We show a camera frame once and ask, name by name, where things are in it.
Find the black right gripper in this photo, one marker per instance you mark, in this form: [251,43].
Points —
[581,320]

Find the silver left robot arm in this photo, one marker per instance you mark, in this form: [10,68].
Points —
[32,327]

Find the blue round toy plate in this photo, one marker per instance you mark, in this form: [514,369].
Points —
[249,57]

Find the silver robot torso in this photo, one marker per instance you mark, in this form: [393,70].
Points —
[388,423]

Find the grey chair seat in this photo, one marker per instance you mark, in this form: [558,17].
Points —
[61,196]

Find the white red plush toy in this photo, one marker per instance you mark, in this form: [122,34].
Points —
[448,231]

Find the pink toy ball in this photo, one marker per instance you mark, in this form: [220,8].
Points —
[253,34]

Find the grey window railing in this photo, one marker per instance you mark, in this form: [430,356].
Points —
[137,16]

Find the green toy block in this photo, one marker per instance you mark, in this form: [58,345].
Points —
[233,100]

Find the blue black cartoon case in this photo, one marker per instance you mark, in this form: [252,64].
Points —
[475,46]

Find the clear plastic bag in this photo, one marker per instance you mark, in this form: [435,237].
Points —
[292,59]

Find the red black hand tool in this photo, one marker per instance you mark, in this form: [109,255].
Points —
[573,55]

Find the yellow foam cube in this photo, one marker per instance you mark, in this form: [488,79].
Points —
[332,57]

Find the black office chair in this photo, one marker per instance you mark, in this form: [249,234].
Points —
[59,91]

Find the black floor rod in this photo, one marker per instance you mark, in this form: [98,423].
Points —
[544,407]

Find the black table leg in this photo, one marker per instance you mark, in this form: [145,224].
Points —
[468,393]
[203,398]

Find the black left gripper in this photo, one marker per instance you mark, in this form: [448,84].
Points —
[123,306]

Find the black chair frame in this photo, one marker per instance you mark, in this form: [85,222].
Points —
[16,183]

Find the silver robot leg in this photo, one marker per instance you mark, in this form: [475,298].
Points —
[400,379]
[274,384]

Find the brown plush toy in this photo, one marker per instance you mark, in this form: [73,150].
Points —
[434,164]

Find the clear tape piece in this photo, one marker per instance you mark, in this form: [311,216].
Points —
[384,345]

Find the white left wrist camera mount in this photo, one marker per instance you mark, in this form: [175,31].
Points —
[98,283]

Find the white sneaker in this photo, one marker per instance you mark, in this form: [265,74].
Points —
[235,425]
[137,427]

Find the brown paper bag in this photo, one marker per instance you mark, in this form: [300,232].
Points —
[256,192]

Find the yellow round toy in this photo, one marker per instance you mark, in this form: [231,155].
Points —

--*--

Note each line of the material holding "yellow" and copy it out.

WRITTEN RESPONSE –
Find the yellow foam cube in this photo, one marker per instance you mark, in this form: [488,79].
Find the yellow round toy in this photo, one marker per instance you mark, in this form: [231,155].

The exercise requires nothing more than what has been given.